DSI Examples

PENNANT mini-app

PENNANT is an unstructured mesh physics mini-application developed at Los Alamos National Laboratory for advanced architecture research. It contains mesh data structures and a few physics algorithms from radiation hydrodynamics and serves as an example of typical memory access patterns for an HPC simulation code.

This DSI PENNANT example is used to show a common use case: create and query a set of metadata derived from an ensemble of simulation runs. The example GitHub directory includes 10 PENNANT runs using the PENNANT Leblanc test problem.

In the first step, a python script is used to parse the slurm output files and create a CSV (comma separated value) file with the output metadata.

python3 parse_slurm_output.py

In the second step, another python script,

python3 dsi_pennant.py

reads in the CSV file and creates a database:

#!/usr/bin/env python3
"""
This script reads in the csv file created from parse_slurm_output.py.
Then it creates a DSI db from the csv file and performs a query.
"""
import os
from dsi.dsi import DSI

if __name__ == "__main__":
    test_name = "leblanc"
    table_name = "rundata"
    csvpath = f'pennant_{test_name}.csv'
    dbpath = f'pennant_{test_name}.db'
    datacard = "pennant_oceans11.yml"
    output_csv = "pennant_output.csv"

    if os.path.exists(dbpath):
        os.remove(dbpath)
    
    dsi = DSI(dbpath)

    dsi.read(csvpath, "Ensemble", table_name=table_name)
    dsi.read(datacard, "Oceans11Datacard")

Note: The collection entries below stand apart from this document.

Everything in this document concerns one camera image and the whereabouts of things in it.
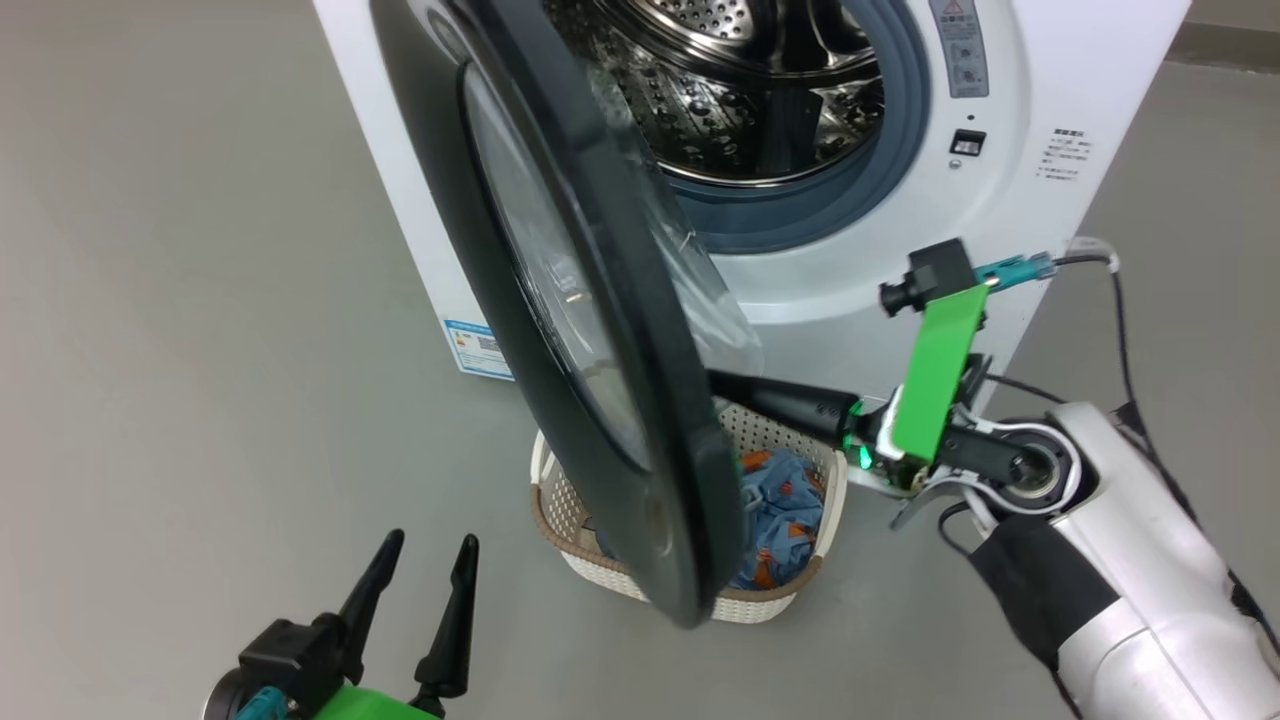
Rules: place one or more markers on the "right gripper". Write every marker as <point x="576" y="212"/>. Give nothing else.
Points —
<point x="875" y="440"/>

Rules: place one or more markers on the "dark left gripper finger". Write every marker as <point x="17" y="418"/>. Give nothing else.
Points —
<point x="375" y="590"/>
<point x="458" y="620"/>

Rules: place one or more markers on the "blue garment with orange print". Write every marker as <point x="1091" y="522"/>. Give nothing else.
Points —
<point x="785" y="520"/>

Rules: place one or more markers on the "black round glass washer door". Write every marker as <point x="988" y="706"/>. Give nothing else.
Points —
<point x="560" y="300"/>

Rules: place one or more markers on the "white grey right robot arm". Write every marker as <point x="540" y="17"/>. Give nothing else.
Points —
<point x="1150" y="560"/>

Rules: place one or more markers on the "cream perforated laundry basket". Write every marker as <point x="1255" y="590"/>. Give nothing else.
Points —
<point x="770" y="605"/>

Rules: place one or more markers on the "white front-load washing machine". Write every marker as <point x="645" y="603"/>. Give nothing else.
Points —
<point x="1020" y="120"/>

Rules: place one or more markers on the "blue white energy label sticker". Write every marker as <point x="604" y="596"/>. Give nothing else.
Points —
<point x="478" y="348"/>

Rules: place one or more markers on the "left wrist camera green bracket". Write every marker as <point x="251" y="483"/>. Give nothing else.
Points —
<point x="290" y="655"/>

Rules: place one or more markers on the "wrist camera green bracket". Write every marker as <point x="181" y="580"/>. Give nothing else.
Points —
<point x="940" y="370"/>
<point x="290" y="655"/>

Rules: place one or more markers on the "right wrist camera green bracket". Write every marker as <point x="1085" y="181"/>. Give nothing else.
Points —
<point x="940" y="370"/>

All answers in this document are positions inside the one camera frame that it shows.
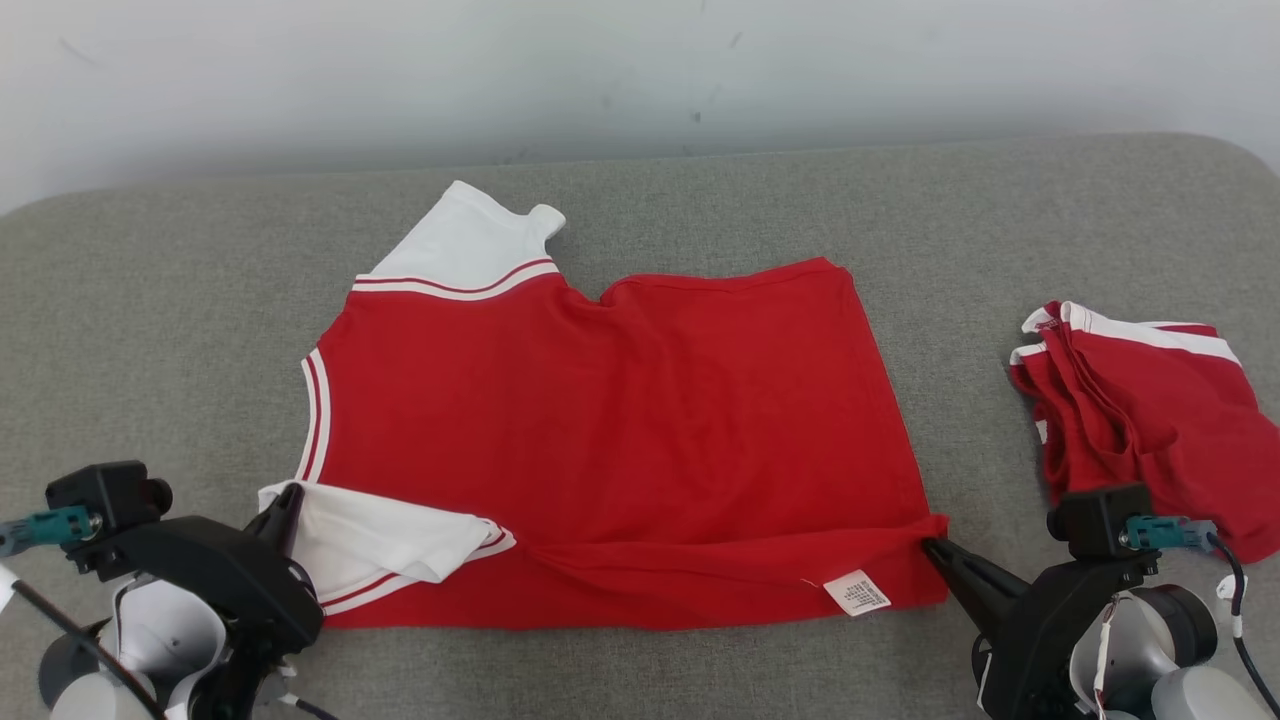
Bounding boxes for thin red white right wires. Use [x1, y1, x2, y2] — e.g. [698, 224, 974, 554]
[1093, 592, 1123, 719]

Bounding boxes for black cable teal plug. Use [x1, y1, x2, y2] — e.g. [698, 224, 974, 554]
[1118, 513, 1280, 719]
[0, 507, 166, 720]

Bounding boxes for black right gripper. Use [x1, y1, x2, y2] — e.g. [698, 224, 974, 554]
[920, 537, 1163, 720]

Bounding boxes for red white sleeved t-shirt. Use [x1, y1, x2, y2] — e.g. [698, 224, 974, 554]
[257, 180, 951, 633]

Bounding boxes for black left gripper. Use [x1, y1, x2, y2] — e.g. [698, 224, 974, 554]
[95, 483, 326, 661]

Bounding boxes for red white striped shorts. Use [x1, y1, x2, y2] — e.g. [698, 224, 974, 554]
[1008, 300, 1280, 564]

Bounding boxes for left black cable teal plug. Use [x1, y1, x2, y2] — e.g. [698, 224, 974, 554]
[0, 507, 166, 720]

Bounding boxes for right black cable teal plug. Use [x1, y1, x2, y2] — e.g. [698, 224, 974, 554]
[1118, 513, 1280, 719]

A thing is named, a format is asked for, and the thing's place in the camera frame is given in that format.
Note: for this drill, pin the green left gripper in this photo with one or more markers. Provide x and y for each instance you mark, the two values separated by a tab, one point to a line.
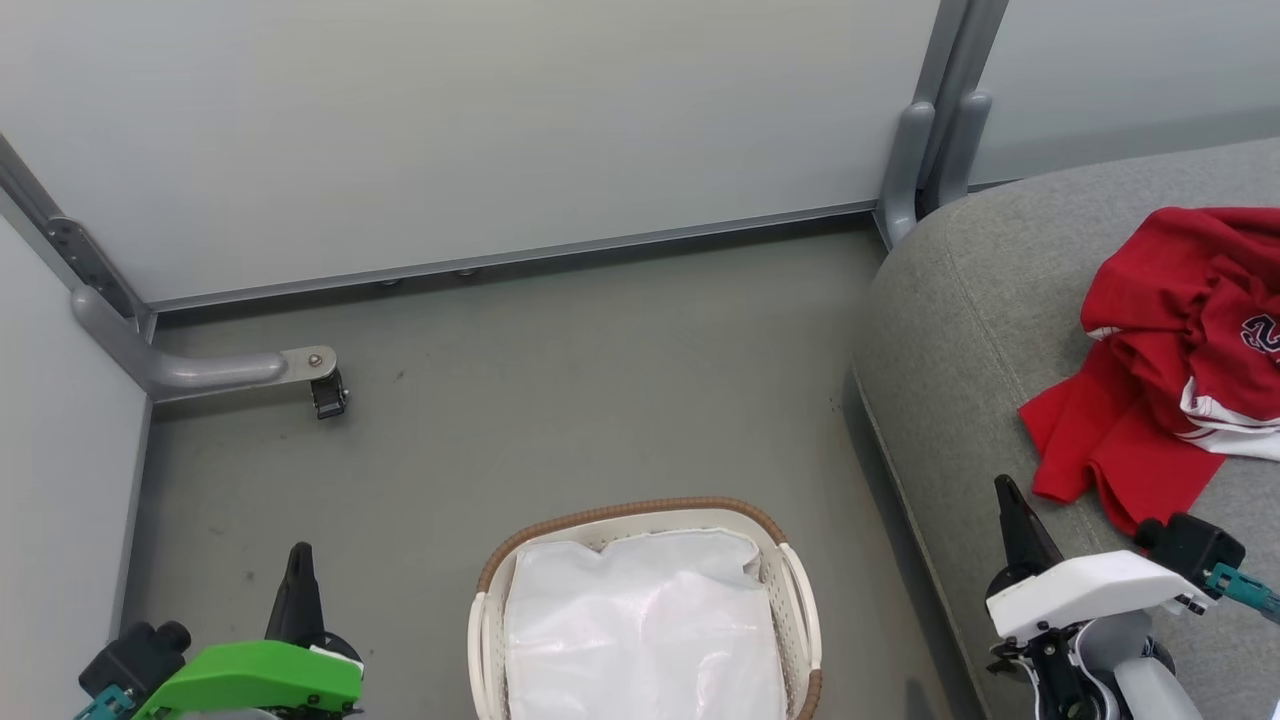
260	680

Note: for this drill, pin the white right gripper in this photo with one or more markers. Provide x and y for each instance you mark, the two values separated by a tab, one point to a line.
1090	585

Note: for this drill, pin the red shirt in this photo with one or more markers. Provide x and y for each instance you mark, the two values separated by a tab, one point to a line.
1170	320

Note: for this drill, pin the grey fabric sofa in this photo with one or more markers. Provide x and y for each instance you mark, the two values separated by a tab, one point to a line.
980	330

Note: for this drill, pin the black caster wheel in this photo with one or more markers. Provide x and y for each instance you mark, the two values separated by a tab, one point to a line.
329	397

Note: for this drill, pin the white laundry basket brown rim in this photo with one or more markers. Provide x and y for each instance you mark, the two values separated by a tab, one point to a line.
795	590

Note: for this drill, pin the white basket liner bag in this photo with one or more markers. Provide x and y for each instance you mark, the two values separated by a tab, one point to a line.
640	630

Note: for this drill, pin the grey metal hinge plate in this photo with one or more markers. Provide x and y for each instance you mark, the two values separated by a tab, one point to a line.
85	262

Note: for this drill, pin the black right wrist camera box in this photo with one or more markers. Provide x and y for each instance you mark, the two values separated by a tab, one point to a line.
1190	550

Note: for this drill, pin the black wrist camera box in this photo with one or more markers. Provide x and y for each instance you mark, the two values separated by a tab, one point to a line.
135	655
1190	550

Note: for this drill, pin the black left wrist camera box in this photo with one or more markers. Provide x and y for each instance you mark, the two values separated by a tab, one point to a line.
135	655

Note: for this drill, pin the grey partition foot with bracket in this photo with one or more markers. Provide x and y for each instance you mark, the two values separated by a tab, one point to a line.
185	370

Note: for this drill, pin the grey aluminium partition rail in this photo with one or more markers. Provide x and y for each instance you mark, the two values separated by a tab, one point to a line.
500	255

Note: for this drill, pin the grey aluminium partition post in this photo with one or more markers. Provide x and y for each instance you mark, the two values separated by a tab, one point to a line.
960	45

    # saves query output as a Pandas DataFrame to then update that table in the backend
    query_output = dsi.query(f"SELECT * FROM {table_name} WHERE hydro_cycle_run_time > 0.006;", collection=True)
    dsi.update(query_output)

    dsi.write(output_csv, "Csv_Writer", table_name=table_name)

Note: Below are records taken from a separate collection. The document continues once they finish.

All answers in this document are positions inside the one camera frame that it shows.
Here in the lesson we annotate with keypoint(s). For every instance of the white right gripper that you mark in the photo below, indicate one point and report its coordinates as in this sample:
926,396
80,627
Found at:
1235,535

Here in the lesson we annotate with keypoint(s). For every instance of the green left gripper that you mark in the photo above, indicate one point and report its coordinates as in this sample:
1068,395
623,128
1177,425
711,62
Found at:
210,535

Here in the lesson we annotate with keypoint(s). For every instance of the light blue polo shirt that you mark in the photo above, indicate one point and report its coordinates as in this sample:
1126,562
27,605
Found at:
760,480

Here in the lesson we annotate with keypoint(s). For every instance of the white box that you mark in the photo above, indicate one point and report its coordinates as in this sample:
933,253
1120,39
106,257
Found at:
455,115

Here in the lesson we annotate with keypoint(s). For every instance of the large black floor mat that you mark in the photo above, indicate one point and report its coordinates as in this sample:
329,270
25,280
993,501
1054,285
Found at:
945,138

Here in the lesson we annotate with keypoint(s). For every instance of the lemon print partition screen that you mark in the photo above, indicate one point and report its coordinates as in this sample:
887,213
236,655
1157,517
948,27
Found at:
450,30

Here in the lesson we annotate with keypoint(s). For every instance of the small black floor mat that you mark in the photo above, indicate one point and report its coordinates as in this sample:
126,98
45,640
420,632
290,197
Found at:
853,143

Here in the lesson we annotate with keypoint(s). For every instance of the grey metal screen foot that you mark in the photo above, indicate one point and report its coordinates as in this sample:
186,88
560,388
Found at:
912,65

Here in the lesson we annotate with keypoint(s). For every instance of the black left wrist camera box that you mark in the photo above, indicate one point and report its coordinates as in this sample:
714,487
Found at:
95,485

Resulting in the output of the query:

Screenshot of computer program output. — The output of the PENNANT example.

Wildfire Dataset

This example highlights the use of the DSI framework with QUIC-Fire simulation data and resulting images. QUIC-Fire is a fire-atmosphere modeling framework for prescribed fire burn analysis. It is light-weight (able to run on a laptop), allowing scientists to generate ensembles of thousands of simulations in weeks. This QUIC-fire dataset is an ensemble of prescribed fire burns for the Wawona region of Yosemite National Park.

The original file, wildfire.csv, lists 1889 runs of a wildfire simulation. Each row is a unique run with input and output values and associated image url. The columns list the various parameters of interest. The input columns are: wild_speed, wdir (wind direction), smois (surface moisture), fuels, ignition, safe_unsafe_ignition_pattern, safe_unsafe_fire_behavior, does_fire_meet_objectives, and rationale_if_unsafe. The output of the simulation (and post-processing steps) include the burned_area and the url to the wildfire images stored on the San Diego Super Computer.

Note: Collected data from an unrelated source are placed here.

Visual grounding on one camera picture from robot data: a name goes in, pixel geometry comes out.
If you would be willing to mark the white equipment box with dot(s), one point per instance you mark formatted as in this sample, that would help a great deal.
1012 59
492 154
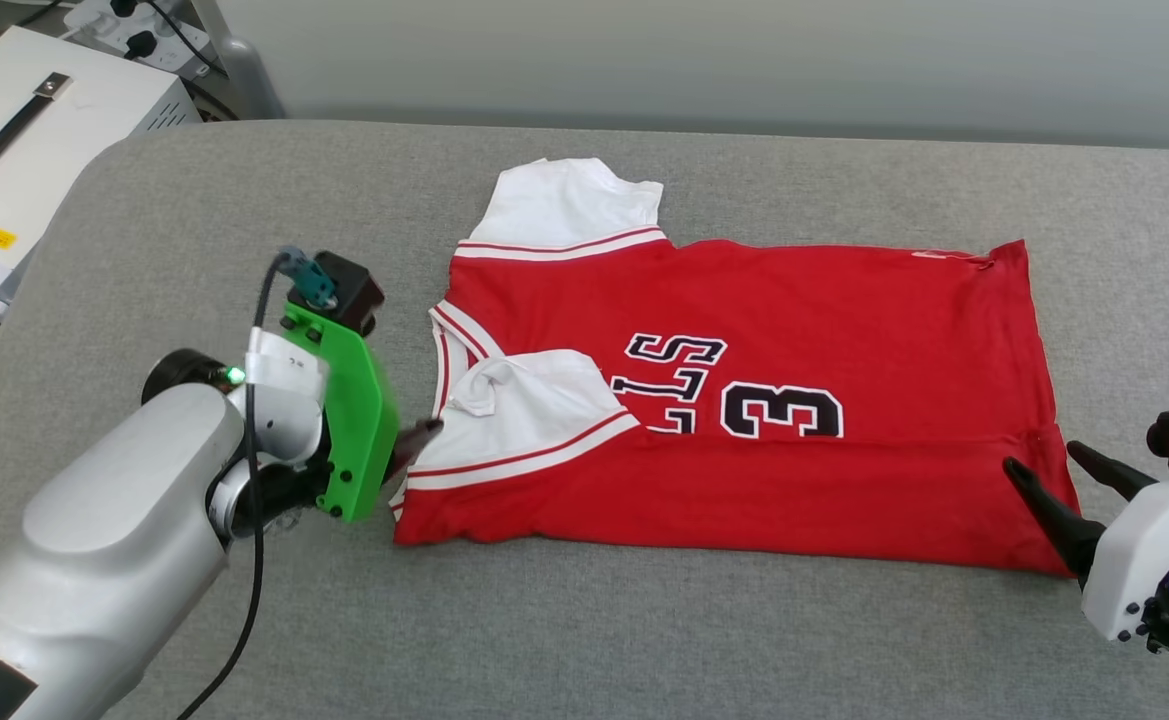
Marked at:
64 160

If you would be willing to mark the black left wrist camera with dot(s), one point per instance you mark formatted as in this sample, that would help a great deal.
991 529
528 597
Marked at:
349 290

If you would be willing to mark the red white basketball jersey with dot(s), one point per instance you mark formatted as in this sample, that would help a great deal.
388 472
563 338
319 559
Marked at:
744 440

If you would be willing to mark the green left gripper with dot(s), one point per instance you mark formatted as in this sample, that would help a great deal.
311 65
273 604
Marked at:
354 420

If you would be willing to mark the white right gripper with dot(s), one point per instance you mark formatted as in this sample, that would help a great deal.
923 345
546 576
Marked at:
1134 560

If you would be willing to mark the white power strip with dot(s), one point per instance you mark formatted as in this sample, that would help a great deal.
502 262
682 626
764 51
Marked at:
144 30

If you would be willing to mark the grey metal stand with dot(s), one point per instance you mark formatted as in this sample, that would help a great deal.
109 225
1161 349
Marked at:
239 70

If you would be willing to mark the black power plug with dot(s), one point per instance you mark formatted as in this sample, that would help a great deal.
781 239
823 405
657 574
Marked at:
140 44
124 6

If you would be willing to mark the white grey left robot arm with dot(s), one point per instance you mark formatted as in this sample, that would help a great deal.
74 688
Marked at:
104 540

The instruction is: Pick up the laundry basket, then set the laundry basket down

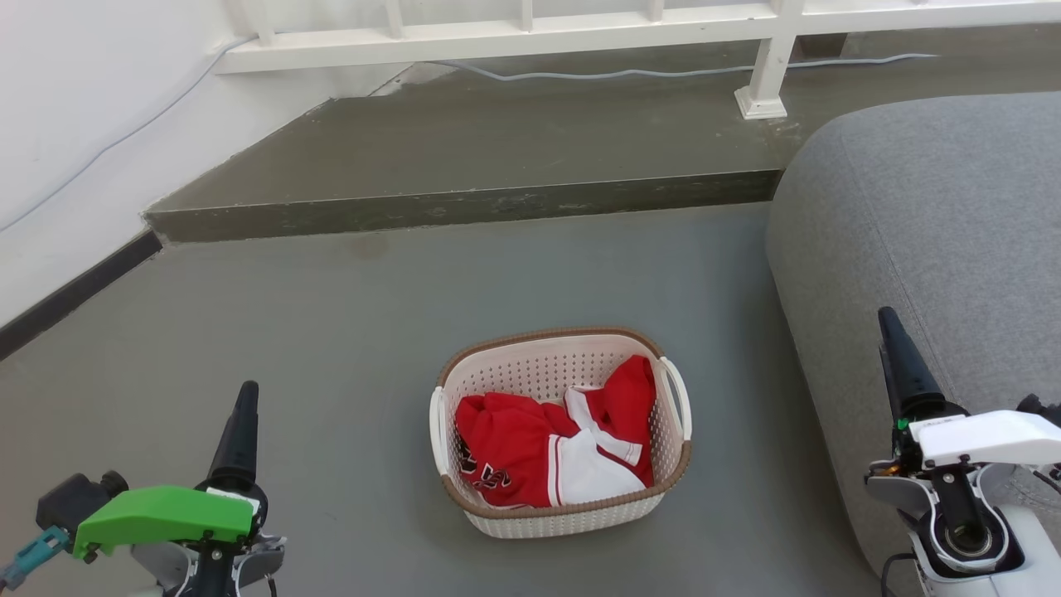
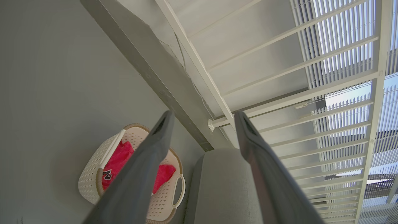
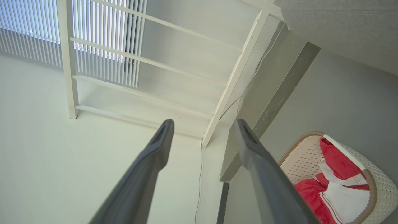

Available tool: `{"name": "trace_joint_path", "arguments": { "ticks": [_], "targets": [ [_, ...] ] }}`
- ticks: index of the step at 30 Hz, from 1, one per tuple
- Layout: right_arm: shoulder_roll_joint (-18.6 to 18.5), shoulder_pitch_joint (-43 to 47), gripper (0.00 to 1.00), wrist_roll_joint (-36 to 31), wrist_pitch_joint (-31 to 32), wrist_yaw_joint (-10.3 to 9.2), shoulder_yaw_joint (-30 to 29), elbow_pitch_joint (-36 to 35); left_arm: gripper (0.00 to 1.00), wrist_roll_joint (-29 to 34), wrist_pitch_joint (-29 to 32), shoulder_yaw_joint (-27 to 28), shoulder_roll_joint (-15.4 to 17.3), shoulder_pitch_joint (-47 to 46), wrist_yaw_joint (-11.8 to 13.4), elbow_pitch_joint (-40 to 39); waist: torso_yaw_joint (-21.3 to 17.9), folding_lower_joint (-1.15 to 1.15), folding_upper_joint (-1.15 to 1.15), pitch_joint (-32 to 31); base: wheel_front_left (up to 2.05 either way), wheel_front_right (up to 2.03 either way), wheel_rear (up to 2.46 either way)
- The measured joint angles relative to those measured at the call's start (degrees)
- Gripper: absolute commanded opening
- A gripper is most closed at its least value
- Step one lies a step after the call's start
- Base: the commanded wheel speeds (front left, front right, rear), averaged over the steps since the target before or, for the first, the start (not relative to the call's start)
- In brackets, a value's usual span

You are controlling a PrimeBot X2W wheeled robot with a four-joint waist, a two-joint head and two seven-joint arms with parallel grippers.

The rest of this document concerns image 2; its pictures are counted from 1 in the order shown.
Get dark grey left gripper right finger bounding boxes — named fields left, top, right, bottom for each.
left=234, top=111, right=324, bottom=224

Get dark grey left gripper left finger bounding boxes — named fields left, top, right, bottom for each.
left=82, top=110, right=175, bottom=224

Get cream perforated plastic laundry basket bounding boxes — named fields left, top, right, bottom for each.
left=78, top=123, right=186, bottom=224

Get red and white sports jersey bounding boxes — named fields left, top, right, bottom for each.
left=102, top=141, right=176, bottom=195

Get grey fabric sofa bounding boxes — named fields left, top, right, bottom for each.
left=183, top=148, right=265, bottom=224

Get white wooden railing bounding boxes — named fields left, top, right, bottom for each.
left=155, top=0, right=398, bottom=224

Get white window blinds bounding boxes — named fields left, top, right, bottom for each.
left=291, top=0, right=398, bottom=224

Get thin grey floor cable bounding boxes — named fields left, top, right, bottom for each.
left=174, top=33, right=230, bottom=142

After loading dsi, run this example within the dsi/examples/wildfire/ folder as all filepaths are relative to that location:

python3 wildfire.py

import os
import pandas as pd
import urllib.request 

from dsi.dsi import DSI

def downloadImages(path_to_csv, imageFolder):
    """
    Read and download the images from the SDSC server
    """
    if not os.path.exists(imageFolder):
        os.makedirs(imageFolder)

    df = pd.read_csv(path_to_csv)
    for url in df["FILE"]:
        filename = url.rsplit('/', 1)[1]
        
        dst = imageFolder + filename
        if not os.path.exists(dst):
            urllib.request.urlretrieve(url, dst)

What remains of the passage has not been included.